> [Records from a data source]:

^^^^^^^^

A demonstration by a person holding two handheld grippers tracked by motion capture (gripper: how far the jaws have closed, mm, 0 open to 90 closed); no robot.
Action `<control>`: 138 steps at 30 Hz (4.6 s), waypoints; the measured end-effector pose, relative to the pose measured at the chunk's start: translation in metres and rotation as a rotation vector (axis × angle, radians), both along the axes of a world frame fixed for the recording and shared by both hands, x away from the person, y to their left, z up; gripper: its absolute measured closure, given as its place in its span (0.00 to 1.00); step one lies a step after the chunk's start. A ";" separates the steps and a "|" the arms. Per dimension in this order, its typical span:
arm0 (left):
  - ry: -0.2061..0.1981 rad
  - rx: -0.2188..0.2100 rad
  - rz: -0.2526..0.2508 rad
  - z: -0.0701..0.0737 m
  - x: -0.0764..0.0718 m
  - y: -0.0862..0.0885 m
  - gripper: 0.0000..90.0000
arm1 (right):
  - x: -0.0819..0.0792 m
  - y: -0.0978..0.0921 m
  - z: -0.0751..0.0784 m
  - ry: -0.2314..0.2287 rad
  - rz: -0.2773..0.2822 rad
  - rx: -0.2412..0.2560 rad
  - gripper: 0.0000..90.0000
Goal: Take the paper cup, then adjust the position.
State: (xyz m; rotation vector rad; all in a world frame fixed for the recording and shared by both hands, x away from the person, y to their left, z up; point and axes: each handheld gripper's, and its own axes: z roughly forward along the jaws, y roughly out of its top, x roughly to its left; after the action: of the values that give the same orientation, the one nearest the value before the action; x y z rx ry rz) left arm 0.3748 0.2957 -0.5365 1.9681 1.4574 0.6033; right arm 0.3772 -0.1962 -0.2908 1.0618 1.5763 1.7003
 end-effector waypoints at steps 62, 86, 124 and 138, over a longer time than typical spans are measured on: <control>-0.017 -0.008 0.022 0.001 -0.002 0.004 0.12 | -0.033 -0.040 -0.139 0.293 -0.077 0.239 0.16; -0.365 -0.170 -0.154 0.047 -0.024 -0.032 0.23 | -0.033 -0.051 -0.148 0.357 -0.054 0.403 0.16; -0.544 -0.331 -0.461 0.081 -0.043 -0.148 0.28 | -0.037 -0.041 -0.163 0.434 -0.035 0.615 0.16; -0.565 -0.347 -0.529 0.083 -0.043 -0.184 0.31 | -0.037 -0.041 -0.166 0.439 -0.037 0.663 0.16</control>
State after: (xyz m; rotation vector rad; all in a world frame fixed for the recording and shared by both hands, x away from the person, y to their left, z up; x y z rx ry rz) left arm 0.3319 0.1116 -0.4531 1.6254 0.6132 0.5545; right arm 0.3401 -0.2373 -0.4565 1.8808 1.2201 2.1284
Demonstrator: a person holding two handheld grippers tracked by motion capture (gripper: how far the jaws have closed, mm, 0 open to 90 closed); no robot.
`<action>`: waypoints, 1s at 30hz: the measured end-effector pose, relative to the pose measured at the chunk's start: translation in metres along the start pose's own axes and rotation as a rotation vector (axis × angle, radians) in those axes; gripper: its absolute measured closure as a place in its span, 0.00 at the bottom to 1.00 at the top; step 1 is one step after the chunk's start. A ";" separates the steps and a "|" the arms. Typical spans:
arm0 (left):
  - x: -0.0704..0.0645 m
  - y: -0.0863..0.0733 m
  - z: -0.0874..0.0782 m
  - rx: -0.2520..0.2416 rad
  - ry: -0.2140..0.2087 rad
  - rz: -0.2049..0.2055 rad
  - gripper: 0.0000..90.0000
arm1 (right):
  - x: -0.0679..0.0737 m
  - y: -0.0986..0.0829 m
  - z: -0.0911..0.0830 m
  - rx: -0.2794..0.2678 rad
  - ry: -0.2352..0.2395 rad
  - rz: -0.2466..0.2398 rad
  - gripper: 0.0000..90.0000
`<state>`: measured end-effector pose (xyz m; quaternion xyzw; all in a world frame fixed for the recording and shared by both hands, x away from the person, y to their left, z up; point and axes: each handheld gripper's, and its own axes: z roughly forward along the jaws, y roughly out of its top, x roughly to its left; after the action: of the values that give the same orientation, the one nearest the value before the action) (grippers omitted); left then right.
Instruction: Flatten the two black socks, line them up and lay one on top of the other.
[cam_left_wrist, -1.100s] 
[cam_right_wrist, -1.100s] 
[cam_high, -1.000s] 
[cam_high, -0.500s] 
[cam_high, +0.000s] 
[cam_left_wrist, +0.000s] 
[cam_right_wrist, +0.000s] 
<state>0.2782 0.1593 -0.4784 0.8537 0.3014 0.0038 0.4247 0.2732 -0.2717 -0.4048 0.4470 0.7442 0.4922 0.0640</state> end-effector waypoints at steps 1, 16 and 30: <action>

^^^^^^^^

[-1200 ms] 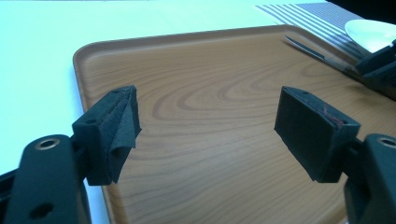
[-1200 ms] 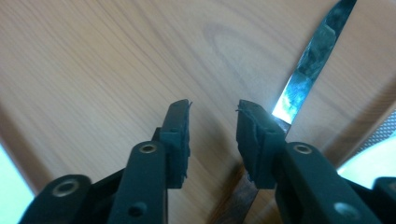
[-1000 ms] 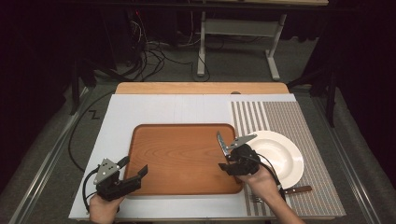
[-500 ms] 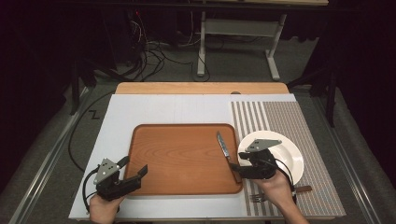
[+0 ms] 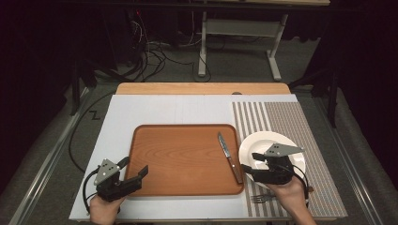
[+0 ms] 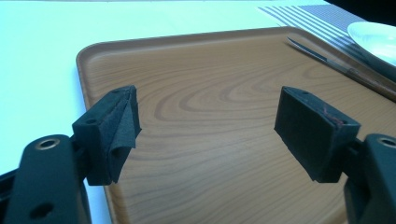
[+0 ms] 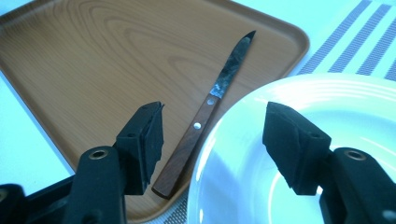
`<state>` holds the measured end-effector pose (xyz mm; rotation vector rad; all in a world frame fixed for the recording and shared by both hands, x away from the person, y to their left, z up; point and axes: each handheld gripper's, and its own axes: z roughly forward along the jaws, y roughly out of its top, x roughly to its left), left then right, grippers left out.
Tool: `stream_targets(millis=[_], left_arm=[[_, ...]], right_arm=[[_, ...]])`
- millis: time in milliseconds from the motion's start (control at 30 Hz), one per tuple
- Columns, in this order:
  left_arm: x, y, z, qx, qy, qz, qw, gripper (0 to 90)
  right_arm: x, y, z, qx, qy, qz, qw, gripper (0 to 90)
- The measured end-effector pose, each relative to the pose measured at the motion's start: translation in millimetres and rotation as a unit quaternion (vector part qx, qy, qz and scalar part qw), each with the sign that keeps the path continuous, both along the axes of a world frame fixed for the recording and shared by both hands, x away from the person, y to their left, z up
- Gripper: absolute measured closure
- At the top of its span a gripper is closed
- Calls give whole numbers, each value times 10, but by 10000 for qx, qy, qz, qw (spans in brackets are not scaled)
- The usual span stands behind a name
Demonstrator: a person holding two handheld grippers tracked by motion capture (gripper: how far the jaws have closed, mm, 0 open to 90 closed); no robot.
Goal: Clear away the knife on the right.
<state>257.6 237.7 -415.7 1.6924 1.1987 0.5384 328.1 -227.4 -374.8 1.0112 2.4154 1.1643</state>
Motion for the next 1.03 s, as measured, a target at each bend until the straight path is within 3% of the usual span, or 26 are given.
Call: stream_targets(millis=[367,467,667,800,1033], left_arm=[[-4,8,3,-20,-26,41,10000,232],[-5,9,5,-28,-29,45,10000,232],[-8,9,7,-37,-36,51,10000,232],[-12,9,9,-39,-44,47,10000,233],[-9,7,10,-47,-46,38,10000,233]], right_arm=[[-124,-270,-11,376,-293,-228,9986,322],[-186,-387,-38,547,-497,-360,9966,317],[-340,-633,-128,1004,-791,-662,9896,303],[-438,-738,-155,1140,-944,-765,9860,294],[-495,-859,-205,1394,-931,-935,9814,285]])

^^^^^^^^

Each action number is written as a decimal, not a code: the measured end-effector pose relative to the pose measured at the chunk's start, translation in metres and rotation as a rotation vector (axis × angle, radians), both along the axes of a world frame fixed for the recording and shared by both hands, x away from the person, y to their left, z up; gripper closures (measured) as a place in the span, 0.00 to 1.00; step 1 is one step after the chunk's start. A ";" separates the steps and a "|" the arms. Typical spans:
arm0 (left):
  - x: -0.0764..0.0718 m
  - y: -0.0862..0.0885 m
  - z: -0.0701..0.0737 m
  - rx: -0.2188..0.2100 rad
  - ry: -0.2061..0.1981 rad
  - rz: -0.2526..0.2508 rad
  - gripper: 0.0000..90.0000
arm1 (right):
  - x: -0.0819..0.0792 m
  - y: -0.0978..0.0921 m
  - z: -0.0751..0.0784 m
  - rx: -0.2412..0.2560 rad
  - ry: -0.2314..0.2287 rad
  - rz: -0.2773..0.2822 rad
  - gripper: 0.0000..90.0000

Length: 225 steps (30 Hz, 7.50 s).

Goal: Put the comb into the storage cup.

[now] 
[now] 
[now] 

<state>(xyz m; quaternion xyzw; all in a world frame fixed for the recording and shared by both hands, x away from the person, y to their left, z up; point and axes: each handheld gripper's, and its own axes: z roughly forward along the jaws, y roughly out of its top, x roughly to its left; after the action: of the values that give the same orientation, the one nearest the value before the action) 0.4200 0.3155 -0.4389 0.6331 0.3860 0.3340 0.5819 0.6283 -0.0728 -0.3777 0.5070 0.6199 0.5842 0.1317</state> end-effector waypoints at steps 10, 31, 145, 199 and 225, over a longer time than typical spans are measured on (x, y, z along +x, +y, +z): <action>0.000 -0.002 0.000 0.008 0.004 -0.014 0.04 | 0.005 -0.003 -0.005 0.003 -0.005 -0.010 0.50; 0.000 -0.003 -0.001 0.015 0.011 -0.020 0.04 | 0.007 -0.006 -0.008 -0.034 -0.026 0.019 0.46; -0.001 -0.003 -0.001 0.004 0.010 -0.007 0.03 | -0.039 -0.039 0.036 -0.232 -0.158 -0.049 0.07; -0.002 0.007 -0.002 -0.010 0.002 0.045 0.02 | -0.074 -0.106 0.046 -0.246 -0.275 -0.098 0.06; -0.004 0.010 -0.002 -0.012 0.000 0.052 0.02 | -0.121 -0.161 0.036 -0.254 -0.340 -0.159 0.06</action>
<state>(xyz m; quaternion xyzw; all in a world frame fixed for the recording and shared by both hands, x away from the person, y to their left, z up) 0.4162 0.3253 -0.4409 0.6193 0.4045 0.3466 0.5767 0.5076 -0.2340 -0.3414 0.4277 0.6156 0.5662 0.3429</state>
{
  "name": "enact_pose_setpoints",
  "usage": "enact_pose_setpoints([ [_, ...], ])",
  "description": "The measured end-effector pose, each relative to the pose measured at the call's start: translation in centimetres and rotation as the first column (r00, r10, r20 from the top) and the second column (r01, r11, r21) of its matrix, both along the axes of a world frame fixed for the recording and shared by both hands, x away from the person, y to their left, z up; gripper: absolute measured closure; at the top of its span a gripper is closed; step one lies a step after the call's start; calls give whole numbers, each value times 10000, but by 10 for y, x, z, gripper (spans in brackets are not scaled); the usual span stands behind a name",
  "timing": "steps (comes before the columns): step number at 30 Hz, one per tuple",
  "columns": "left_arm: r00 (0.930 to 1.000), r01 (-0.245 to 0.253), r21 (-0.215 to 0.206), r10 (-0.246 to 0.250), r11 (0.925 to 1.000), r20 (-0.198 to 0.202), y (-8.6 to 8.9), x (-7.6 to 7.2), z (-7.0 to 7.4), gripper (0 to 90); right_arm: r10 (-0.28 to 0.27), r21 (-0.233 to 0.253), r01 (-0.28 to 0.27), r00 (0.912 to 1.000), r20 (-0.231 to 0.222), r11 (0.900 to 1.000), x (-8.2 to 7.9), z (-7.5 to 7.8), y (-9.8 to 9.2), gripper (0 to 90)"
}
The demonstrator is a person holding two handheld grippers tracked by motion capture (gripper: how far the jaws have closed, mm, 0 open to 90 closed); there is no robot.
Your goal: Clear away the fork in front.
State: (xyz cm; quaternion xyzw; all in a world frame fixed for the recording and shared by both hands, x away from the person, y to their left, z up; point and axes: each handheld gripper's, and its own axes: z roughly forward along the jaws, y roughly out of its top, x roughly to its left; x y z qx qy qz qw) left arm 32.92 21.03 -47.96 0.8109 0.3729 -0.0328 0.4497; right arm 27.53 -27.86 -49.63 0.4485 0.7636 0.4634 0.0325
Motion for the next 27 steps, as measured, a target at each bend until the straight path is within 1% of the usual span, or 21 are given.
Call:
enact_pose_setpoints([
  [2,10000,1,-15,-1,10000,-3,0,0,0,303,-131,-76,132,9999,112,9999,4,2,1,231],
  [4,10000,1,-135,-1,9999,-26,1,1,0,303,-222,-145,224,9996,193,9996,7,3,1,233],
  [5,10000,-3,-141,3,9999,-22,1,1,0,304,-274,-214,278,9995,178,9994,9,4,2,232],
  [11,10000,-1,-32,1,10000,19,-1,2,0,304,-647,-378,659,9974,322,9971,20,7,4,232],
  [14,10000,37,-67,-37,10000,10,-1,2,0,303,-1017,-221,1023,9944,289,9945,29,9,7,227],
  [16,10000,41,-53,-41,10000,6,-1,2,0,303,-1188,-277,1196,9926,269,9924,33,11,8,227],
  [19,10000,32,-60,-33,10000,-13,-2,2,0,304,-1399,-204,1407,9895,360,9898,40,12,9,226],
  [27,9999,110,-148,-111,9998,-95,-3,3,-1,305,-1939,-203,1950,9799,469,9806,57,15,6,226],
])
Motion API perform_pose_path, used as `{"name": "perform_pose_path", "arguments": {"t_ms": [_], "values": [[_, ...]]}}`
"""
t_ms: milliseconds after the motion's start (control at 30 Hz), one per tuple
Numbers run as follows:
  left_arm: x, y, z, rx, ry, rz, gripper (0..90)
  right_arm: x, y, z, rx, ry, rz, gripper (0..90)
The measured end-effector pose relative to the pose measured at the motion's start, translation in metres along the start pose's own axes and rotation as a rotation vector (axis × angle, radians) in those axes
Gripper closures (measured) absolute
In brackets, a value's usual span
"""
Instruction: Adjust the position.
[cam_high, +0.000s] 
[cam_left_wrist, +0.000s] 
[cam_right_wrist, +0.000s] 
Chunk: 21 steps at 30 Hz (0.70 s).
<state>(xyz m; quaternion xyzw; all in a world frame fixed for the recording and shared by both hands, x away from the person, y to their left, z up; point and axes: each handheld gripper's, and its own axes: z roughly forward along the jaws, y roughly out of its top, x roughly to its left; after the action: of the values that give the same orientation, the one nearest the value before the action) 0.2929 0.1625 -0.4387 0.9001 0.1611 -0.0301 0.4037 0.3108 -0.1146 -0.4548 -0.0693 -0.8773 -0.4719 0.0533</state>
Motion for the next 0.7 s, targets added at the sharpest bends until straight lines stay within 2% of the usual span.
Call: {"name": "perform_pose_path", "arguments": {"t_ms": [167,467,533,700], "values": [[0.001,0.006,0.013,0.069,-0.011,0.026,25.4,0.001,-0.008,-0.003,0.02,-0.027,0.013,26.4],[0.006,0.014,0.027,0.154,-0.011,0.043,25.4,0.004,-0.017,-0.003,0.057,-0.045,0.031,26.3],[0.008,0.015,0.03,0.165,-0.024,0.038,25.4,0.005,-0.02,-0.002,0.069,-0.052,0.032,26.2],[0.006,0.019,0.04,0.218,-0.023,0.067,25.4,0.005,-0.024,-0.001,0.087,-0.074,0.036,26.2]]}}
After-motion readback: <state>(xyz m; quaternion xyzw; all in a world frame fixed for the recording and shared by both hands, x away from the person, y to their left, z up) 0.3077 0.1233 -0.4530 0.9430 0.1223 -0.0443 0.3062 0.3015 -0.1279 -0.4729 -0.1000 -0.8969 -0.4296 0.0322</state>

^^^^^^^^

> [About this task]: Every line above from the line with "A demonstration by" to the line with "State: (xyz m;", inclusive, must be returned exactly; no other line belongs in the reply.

> [Answer section]:
A demonstration by a person holding two handheld grippers tracked by motion capture (gripper: how far the jaws have closed, mm, 0 open to 90 closed); no robot.
Action `<control>`: 138 steps at 30 Hz (4.6 s), waypoints; the measured end-effector pose, relative to the pose measured at the chunk's start: translation in metres and rotation as a rotation vector (axis × angle, radians), both along the axes of a world frame fixed for the recording and shared by both hands, x away from the person, y to their left, z up; gripper: its absolute measured closure, given as its place in its span (0.00 to 1.00); step one lies a step after the chunk's start. A ";" separates the steps and a "|" the arms. Per dimension in this order, its typical span:
arm0 (left):
  - ry: -0.2061..0.1981 rad
  - rx: -0.2188..0.2100 rad
  - rz: -0.2526..0.2508 rad
  - z: -0.0701..0.0737 m
  - x: -0.0764..0.0718 m
  - y: -0.0862..0.0885 m
  - gripper: 0.0000..90.0000
arm1 (right):
  - x: -0.0819..0.0792 m
  - y: -0.0978..0.0921 m
  - z: -0.0751..0.0784 m
  - ry: -0.2314..0.2287 rad
  - rz: -0.2773..0.2822 rad
  - rx: -0.2412..0.2560 rad
  - gripper: 0.0000..90.0000
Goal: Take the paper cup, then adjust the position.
State: (xyz m; rotation vector rad; all in a world frame fixed for the recording and shared by both hands, x away from the person, y to their left, z up; point and axes: each handheld gripper's, and its own axes: z roughly forward along the jaws, y roughly out of its top, x roughly to its left; after the action: of the values that give the same orientation, the one nearest the value before the action; x y z rx ry rz) left arm 0.3748 0.2957 -0.5365 1.9681 1.4574 0.6033; right arm 0.3772 -0.1962 -0.2908 1.0618 1.5763 1.7003

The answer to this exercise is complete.